Выбрать главу

— Что именно ты хочешь сказать?

— Твой отец был прав. Если бы его на самом деле попытались казнить, то, быть может, он сбежал бы со мной, но он был твёрдо намерен дать людям правосудие.

— Но в этом не было ничего правого! — воскликнула Мойра. — Он этого не заслужил.

— Истинное правосудие — иллюзия, но оно необходимо для существование гражданского общества. Он понимал это ещё в те дни, и, что важнее, он знал, что мы не сможем жить так, как мы живём сейчас, если люди не будут считать, что он расплатился за преступления, которые они ему приписывают. Я скажу ещё раз: он был прав. И то же самое применимо и сейчас. Если Алисса и Грэм хотят иметь шанс на нормальную жизнь как муж и жена, то пострадавшие от её действий люди должны считать, что правосудие восторжествовало. — Графиня приостановилась на миг, прежде чем добавить: — Не говори отцу, что я это сказала.

— Что сказала?

— Что он был прав. С ним будет просто невозможно жить, если он узнает, что я это признала.

Глава 29

Мойра Сэнтир, женщина, прожившая в сердце земли более тысячи лет, сидела в удобном кресле, глядя на человека, который растил её дочь. Формально, она не была оригинальной Мойрой Сэнтир, а лишь искусственной копией, заклинательной двойницей, созданной в момент отчаяния перед тем, как первая Мойра ушла на последний бой с Тёмным Богом, Балинтором.

Однако к этому моменту разница была чисто теоретической. У неё теперь было живое человеческое тело, благодаря её мужу, Гарэсу Гэйлину, и хотя она не обладала живым источником, с которым рождалось большинство людей, ей дали столько эйсара, сколько нормальному человеку хватило бы на сотню жизней.

Человек, взявший силу богов, и поделившийся ею с ней, с задумчивым выражением лица сидел напротив неё за низким столом.

— Что-то ты ничего не говоришь, — сказал он, надеясь разбить её молчание.

Она открыла рот, и снова закрыла. Что она могла сказать? История, которую он только что закончил излагать, была в некоторых отношениях новой, а в других — удручающе знакомой. И в этом была её вина. Единственный смысл её существования заключался в защите жизни ребёнка её создательницы, её ребёнка, и она это провалила. «Почему я не сказала ей больше, и раньше?»
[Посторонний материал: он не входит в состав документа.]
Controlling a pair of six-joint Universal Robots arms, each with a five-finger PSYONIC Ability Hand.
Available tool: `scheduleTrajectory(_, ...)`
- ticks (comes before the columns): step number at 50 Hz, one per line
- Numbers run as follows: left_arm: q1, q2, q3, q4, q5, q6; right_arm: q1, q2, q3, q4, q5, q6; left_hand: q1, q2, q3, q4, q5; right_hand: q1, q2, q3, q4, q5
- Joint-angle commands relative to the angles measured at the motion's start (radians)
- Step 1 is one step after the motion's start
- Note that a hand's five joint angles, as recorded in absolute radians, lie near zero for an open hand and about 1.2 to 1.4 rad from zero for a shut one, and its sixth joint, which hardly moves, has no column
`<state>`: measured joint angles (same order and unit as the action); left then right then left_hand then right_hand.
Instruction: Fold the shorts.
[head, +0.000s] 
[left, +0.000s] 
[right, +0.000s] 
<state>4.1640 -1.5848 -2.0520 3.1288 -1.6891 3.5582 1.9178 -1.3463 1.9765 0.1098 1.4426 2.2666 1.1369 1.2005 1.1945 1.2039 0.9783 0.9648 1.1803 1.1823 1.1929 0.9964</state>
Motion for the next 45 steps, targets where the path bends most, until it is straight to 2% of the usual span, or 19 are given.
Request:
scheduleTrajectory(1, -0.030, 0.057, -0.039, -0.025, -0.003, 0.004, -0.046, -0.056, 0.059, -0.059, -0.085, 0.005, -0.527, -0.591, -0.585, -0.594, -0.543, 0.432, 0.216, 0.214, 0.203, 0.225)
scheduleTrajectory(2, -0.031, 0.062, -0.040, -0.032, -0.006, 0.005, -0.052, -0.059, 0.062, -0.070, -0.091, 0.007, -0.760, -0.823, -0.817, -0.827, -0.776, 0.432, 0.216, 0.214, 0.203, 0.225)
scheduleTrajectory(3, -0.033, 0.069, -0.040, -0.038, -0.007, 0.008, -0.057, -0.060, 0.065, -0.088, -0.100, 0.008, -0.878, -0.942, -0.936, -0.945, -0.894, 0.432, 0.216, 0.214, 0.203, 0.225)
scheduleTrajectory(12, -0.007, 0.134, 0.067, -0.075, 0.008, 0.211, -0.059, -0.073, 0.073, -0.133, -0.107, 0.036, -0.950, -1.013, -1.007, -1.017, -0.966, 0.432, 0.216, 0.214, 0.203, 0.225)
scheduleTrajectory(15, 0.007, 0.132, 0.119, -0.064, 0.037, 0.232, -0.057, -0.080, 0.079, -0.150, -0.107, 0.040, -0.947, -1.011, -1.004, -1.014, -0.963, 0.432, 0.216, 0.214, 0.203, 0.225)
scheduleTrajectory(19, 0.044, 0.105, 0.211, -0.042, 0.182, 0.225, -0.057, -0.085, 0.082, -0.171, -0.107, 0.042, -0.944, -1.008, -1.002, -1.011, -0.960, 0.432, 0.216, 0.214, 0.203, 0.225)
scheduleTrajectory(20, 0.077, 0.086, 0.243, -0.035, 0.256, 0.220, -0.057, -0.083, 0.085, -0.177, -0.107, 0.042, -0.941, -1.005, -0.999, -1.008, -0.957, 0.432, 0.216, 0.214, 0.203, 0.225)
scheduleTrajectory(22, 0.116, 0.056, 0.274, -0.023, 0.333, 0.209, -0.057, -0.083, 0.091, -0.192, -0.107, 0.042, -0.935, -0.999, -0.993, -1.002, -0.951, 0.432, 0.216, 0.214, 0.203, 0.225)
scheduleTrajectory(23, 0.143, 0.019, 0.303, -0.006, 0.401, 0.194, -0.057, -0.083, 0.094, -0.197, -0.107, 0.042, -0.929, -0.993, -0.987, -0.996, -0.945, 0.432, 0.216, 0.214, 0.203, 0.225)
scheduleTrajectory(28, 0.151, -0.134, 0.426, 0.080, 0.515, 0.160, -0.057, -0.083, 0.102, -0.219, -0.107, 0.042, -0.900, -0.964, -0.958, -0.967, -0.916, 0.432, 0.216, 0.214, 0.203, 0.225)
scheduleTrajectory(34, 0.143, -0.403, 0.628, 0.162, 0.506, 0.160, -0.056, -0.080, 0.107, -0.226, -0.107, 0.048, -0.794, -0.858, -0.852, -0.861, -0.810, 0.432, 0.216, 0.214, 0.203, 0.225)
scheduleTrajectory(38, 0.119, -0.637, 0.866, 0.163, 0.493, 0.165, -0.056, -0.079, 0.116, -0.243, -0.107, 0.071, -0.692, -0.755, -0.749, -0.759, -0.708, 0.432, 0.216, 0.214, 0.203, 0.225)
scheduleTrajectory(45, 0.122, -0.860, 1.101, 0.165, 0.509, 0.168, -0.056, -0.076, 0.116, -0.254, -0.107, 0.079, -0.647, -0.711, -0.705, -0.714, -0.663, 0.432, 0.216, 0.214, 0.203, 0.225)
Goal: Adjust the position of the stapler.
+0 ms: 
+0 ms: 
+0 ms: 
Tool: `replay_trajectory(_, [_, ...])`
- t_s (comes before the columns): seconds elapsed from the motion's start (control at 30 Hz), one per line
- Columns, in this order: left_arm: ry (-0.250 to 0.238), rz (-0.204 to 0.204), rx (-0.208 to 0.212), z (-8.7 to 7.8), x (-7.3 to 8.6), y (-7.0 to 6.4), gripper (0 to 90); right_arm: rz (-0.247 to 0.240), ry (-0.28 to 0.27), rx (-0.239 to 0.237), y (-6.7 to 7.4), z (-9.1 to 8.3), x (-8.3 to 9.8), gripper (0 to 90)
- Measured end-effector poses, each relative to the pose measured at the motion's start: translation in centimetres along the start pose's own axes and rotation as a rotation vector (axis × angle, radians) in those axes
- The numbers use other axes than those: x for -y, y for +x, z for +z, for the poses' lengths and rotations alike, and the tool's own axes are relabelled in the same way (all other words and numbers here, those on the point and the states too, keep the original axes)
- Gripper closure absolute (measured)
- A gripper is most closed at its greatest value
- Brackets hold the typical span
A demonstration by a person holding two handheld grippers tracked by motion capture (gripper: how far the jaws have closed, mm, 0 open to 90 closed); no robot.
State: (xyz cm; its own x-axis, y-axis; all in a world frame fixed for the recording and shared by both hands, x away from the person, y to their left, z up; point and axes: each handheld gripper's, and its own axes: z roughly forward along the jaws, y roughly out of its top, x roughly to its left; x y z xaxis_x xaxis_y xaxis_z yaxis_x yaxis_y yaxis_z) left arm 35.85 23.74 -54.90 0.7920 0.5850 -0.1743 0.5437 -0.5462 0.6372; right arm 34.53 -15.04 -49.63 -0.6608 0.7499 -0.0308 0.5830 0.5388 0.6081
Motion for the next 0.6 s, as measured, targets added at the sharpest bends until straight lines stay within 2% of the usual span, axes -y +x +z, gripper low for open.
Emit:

Сказать правду — значило подписать смертный приговор дочери, а скрыть — значило подвергнуть риску бессчётное число жизней.

— Я оказала тебе медвежью услугу, — наконец сказала она. — Я слишком долго ждала, и теперь твоя дочь, моё дитя, заплатит за мою ошибку.

Мордэкай нахмурился:

— Я надеялся, что у тебя будет что-то немного более позитивное.

На неё накатила волна безысходности, и она с трудом подавила порыв рвать на себе волосы. Её фрустрация была настолько велика, что ей захотелось с криками выбежать из комнаты. Бывшая леди камня внезапно увидела видение, в котором она бросается вниз с самой высокой башни замка, хотя это и не помогло бы. Она не могла умереть без разрешения.

— Я не могу предложить ничего хорошего, — сказала она ему. — Я не предупредила тебя как следует, не предупредила её как следует, и теперь семена моей небрежности принесли свои порочные плоды.

— Очень поэтично, но я думал, что ты, быть может, сможешь сказать мне что-то более практичное, например: «дай ей мёду, и уложи спать — утром она будет в порядке», — с сарказмом ответил он.

Она покачала головой:

— Нет, никаких простых решений здесь нет — и никаких сложных тоже. Она невольно переступила черту, и теперь проклятье рода Сэнтир ляжет прямо на её плечи. Наша дочь обречена.

Морт поднял бровь:

— Обречена? — Он уже слышал такое, и эта фраза ему теперь очень, очень не нравилась. — Ты знаешь, сколько раз мне такое говорили? Однако я всё ещё здесь. Я не хочу слышать драматичные фразы — я хочу знать, что происходит с моей девочкой, чтобы мы могли решить, как ей помочь.

— Она становится демоном.

Морт потёр своё лицо:

— Вот, именно об этом я и говорю. Ты можешь попытаться объяснить без всей этой описательной чепухи? Демонов нет, если только ты не считаешь за них богов, которых мы совсем недавно свергли.

— Мой род называл их «разорителями», когда нас ещё было больше. Она нарушила два наших самых фундаментальных правила.

— Очевидно, она сделала что-то странное, чтобы добиться того, чего добилась, — согласился Мордэкай. — Я никогда не слышал о волшебнике, который бы управлял тысячами людей одновременно, но я не знаю, стал ли бы я использовать такой термин, как «разоритель». Она на самом деле не причинила им вреда, по крайней мере — напрямую.